"""
Cell 5 — Spatial Conv Readout on Conduit Maps
===============================================
No pooling. No flattening. Conv reads the 16×16 spatial grid directly.

This is the CORRECT way to evaluate whether conduit signals carry
class-discriminative information. The linear probe was wrong —
it destroyed the spatial structure that IS the signal.

Channels on the 16×16 grid:
  S values:        4 channels  (eigenvalues per patch)
  Friction:        4 channels  (solver struggle per mode)
  Release error:   1 channel   (reconstruction fidelity per patch)
  Settle:          4 channels  (convergence speed per mode)

Test each signal alone and combined, all through conv readout.
"""

import torch
import torch.nn as nn
import torch.nn.functional as F
import numpy as np
import time
from tqdm import tqdm

device = torch.device('cuda')

# ═══════════════════════════════════════════════════════════════
# LOAD
# ═══════════════════════════════════════════════════════════════

print("Loading Freckles v40 + CIFAR-10...")
from geolip_svae import load_model
from geolip_svae.model import extract_patches
import torchvision
import torchvision.transforms as T
from geolip_core.linalg.conduit import FLEighConduit

freckles, cfg = load_model(hf_version='v40_freckles_noise', device=device)
freckles.eval()

ps = freckles.patch_size
gh, gw = 64 // ps, 64 // ps
D = 4

transform = T.Compose([T.Resize(64), T.ToTensor()])
cifar_train = torchvision.datasets.CIFAR10(
    root='/content/data', train=True, download=True, transform=transform)
cifar_test = torchvision.datasets.CIFAR10(
    root='/content/data', train=False, download=True, transform=transform)

train_loader = torch.utils.data.DataLoader(
    cifar_train, batch_size=128, shuffle=False, num_workers=4)
test_loader = torch.utils.data.DataLoader(
    cifar_test, batch_size=128, shuffle=False, num_workers=4)

conduit = FLEighConduit().to(device)

CLASSES = ['airplane', 'auto', 'bird', 'cat', 'deer',
           'dog', 'frog', 'horse', 'ship', 'truck']

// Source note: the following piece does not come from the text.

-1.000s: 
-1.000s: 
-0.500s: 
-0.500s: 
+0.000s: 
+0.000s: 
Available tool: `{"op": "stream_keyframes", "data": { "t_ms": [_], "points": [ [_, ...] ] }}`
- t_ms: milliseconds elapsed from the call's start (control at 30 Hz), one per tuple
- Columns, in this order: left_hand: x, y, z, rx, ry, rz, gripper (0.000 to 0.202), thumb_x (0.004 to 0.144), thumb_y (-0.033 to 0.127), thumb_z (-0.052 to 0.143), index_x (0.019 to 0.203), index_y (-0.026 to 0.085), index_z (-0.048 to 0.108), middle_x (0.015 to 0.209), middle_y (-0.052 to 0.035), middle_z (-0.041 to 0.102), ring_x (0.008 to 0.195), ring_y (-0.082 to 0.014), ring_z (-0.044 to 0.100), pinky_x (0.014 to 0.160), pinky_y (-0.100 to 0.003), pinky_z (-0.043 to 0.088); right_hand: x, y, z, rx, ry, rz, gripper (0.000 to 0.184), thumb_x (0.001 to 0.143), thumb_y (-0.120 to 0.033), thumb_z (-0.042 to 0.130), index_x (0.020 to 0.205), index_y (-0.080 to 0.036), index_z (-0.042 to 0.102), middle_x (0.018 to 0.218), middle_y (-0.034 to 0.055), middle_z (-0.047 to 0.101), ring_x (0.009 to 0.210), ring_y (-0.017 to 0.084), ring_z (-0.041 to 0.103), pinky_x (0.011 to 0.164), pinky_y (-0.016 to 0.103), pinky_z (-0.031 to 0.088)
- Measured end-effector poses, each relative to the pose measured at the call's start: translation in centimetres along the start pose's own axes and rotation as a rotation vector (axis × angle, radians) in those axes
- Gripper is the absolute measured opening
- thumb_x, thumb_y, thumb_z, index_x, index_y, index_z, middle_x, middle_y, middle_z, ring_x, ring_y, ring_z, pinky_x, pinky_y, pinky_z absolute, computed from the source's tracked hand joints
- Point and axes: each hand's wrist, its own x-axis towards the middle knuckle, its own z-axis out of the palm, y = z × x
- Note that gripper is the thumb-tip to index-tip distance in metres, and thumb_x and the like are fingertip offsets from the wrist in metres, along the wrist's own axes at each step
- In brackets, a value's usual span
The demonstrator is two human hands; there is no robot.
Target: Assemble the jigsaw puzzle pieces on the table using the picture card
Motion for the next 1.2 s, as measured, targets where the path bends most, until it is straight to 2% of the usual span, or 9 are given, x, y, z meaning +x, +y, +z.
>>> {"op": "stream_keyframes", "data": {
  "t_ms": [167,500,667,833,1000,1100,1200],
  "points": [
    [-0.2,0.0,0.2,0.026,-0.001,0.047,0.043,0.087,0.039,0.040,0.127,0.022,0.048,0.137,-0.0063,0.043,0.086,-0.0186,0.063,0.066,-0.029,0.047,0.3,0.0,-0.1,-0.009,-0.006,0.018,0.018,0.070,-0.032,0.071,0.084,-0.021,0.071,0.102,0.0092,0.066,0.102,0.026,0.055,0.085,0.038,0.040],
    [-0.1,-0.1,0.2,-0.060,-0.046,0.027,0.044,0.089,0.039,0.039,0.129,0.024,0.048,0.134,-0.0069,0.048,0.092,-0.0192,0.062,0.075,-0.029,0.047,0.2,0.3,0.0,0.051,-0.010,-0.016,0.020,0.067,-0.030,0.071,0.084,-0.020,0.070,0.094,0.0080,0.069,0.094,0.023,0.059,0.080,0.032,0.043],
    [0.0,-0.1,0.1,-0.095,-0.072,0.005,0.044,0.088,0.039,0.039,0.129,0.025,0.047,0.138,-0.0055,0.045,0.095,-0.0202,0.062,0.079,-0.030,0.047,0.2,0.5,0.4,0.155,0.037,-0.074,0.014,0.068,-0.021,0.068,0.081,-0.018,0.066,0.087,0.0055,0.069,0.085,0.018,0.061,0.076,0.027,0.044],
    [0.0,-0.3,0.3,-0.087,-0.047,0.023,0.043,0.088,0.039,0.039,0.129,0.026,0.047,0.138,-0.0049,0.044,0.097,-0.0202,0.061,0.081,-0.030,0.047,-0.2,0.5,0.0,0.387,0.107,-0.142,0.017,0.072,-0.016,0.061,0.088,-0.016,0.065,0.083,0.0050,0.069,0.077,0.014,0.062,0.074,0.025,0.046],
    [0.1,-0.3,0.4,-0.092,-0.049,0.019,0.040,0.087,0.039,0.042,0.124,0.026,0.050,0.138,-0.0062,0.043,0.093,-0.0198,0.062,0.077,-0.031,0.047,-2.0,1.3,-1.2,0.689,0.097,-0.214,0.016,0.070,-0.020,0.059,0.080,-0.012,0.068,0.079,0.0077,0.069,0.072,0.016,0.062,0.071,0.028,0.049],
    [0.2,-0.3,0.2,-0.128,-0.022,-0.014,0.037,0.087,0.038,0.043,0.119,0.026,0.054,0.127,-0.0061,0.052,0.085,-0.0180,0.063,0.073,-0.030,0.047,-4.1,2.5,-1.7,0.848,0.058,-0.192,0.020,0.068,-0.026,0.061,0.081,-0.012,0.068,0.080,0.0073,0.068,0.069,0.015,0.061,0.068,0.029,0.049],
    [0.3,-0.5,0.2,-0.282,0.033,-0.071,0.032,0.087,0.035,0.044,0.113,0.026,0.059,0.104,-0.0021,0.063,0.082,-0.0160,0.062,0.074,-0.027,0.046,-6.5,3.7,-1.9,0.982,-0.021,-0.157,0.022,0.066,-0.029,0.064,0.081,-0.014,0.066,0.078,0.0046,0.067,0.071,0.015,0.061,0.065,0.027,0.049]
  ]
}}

# ═══════════════════════════════════════════════════════════════
# PRECOMPUTE ALL CONDUIT MAPS
# ═══════════════════════════════════════════════════════════════

def extract_conduit_maps(loader, desc="Extracting"):
    """Extract spatial conduit maps from all images.

    Returns per image:
      S_map:       (gh, gw, 4)   eigenvalues
      friction_map:(gh, gw, 4)   solver friction
      settle_map:  (gh, gw, 4)   settle times
      error_map:   (gh, gw, 1)   per-patch recon error
      label:       int
    """
    all_S = []
    all_fric = []
    all_settle = []
    all_error = []
    all_labels = []

    for images, labels in tqdm(loader, desc=desc):
        with torch.no_grad():
            images_gpu = images.to(device)
            out = freckles(images_gpu)
            recon = out['recon']
            S = out['svd']['S']       # (B, N, D)
            Vt = out['svd']['Vt']     # (B, N, D, D)
            B_img, N, _ = S.shape

            # Per-patch recon error
            inp_p, _, _ = extract_patches(images_gpu, ps)
            rec_p, _, _ = extract_patches(recon, ps)
            patch_mse = (inp_p - rec_p).pow(2).mean(dim=-1)  # (B, N)

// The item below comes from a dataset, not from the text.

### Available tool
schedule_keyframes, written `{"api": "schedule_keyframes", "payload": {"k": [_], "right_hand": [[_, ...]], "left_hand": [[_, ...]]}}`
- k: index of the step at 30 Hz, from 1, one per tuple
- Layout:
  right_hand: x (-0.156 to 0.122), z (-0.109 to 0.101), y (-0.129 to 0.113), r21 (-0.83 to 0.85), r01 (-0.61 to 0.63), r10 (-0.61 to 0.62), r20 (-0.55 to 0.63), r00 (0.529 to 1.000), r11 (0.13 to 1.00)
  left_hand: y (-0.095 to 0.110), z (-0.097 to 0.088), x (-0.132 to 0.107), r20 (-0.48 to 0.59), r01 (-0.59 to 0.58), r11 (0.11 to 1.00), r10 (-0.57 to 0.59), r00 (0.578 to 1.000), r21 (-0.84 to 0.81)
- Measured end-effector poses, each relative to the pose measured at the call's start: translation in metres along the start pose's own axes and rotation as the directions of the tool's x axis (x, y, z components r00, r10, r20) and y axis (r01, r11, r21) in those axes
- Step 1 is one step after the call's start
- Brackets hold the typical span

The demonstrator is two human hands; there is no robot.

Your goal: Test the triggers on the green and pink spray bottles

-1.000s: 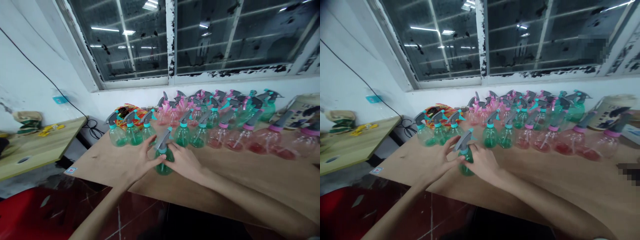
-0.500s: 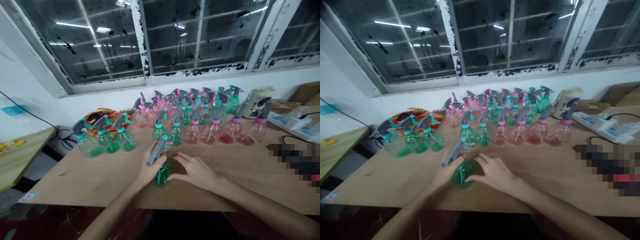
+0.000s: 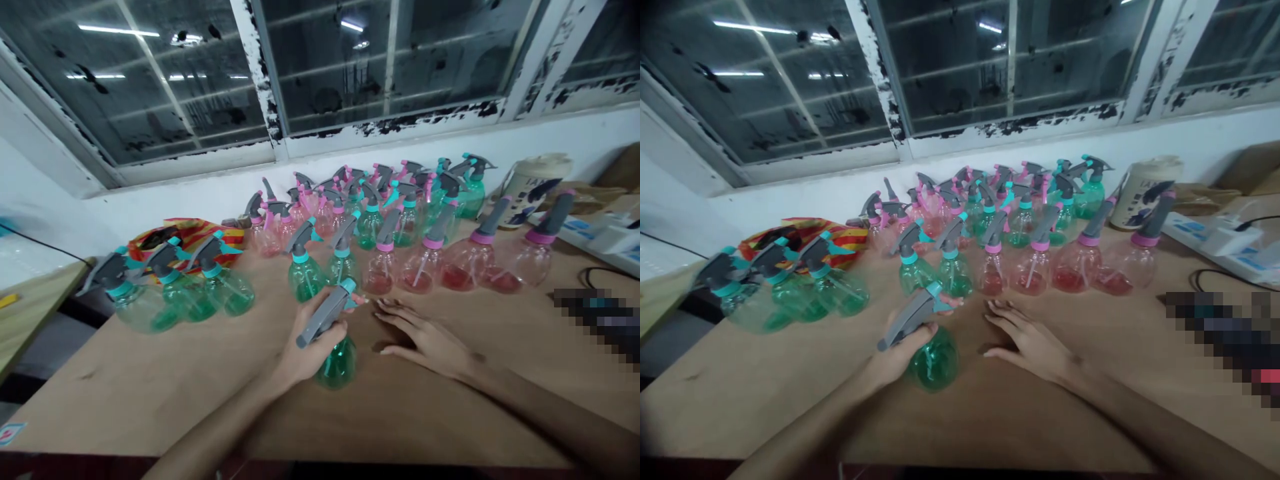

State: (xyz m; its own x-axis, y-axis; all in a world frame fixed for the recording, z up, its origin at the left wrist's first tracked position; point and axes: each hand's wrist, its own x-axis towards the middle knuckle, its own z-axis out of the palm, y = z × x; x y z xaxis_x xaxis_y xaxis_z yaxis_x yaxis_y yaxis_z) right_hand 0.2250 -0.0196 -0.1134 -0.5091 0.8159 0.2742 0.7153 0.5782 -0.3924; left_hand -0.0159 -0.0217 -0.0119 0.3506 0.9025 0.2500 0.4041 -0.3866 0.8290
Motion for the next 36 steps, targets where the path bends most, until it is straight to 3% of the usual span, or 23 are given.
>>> {"api": "schedule_keyframes", "payload": {"k": [4,11,21,29,36], "right_hand": [[0.009,0.006,0.002,0.022,0.019,-0.019,0.003,1.000,1.000],[0.012,0.012,0.005,0.019,0.017,-0.016,-0.021,1.000,1.000],[0.013,0.006,0.007,0.103,-0.030,0.032,-0.018,0.999,0.994],[0.012,0.008,0.010,0.118,-0.026,0.026,0.001,1.000,0.993],[0.011,0.007,0.009,0.118,-0.042,0.042,0.007,0.999,0.992]], "left_hand": [[-0.003,0.000,0.009,0.069,0.004,0.995,0.002,0.998,-0.099],[-0.005,0.003,0.034,0.084,-0.062,0.976,0.081,0.993,-0.211],[-0.007,0.003,0.044,0.105,-0.050,0.979,0.071,0.992,-0.197],[0.003,-0.003,0.042,0.110,0.005,1.000,-0.007,0.994,0.018],[0.009,-0.001,0.041,0.084,-0.038,0.999,0.037,0.996,0.007]]}}
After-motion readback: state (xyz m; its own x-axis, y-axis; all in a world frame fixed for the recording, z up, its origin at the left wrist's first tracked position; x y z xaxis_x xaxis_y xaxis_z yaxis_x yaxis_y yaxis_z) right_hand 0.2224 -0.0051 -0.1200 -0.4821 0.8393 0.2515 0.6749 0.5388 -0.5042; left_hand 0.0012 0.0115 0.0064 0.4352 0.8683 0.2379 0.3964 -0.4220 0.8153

            # Gram matrices for conduit
            S2 = S.pow(2)
            G = torch.einsum('bnij,bnj,bnjk->bnik',
                             Vt.transpose(-2, -1), S2, Vt)
            G_flat = G.reshape(B_img * N, D, D)
            packet = conduit(G_flat)

            # Reshape to spatial
            all_S.append(S.reshape(B_img, gh, gw, D).cpu())
            all_fric.append(packet.friction.reshape(B_img, gh, gw, D).cpu())
            all_settle.append(packet.settle.reshape(B_img, gh, gw, D).cpu())
            all_error.append(patch_mse.reshape(B_img, gh, gw, 1).cpu())
            all_labels.append(labels)

    return {
        'S': torch.cat(all_S),           # (N, gh, gw, 4)
        'friction': torch.cat(all_fric),  # (N, gh, gw, 4)
        'settle': torch.cat(all_settle),  # (N, gh, gw, 4)
        'error': torch.cat(all_error),    # (N, gh, gw, 1)
        'labels': torch.cat(all_labels),  # (N,)
    }

print("\nPrecomputing train set...")
train_data = extract_conduit_maps(train_loader, "Train")
print(f"  Train: {len(train_data['labels'])} images")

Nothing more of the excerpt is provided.